Exercise objective —
Word for word, transcribe the data below from the line with "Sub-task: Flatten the" to the line with "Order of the", keeping both of those lines.

--- START ---

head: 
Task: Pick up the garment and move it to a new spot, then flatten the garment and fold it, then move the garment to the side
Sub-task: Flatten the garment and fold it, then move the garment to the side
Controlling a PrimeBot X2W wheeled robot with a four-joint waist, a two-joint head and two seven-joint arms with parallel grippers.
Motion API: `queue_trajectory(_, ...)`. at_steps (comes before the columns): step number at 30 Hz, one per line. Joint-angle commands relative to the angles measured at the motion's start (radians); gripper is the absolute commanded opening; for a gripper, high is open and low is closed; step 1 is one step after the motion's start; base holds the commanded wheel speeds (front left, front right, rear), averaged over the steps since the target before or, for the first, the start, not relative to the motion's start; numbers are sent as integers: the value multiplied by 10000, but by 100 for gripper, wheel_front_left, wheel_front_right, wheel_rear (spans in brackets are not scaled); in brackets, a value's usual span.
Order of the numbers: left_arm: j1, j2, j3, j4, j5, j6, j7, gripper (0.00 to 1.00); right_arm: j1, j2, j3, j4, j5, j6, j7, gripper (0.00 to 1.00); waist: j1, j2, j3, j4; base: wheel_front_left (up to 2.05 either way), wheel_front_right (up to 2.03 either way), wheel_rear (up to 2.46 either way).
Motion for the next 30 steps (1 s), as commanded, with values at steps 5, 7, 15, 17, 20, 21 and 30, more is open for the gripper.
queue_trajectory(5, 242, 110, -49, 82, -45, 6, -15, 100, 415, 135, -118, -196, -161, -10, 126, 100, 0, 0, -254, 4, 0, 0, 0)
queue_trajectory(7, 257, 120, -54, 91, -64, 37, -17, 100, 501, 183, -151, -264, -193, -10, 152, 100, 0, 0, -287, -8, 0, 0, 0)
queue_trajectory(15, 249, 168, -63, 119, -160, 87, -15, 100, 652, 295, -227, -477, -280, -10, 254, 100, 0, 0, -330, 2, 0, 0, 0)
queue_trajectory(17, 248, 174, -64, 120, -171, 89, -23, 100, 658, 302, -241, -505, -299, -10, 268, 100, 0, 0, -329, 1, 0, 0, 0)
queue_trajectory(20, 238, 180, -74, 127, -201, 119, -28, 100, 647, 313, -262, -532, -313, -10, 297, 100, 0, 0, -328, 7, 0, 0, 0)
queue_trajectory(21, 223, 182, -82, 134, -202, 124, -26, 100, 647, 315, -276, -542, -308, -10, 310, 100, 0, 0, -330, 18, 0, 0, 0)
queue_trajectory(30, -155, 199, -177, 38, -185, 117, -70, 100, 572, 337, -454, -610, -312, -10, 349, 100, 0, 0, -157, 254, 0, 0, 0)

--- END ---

Solution to this task —
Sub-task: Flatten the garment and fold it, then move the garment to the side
Controlling a PrimeBot X2W wheeled robot with a four-joint waist, a two-joint head and two seven-joint arms with parallel grippers.
Motion API: `queue_trajectory(_, ...)`. at_steps (comes before the columns): step number at 30 Hz, one per line. Joint-angle commands relative to the angles measured at the motion's start (radians); gripper is the absolute commanded opening; for a gripper, high is open and low is closed; step 1 is one step after the motion's start; base holds the commanded wheel speeds (front left, front right, rear), averaged over the steps since the target before or, for the first, the start, not relative to the motion's start; numbers are sent as integers: the value multiplied by 10000, but by 100 for gripper, wheel_front_left, wheel_front_right, wheel_rear (spans in brackets are not scaled); in brackets, a value's usual span.
Order of the numbers: left_arm: j1, j2, j3, j4, j5, j6, j7, gripper (0.00 to 1.00); right_arm: j1, j2, j3, j4, j5, j6, j7, gripper (0.00 to 1.00); waist: j1, j2, j3, j4; base: wheel_front_left (up to 2.05 either way), wheel_front_right (up to 2.03 either way), wheel_rear (up to 2.46 either way).

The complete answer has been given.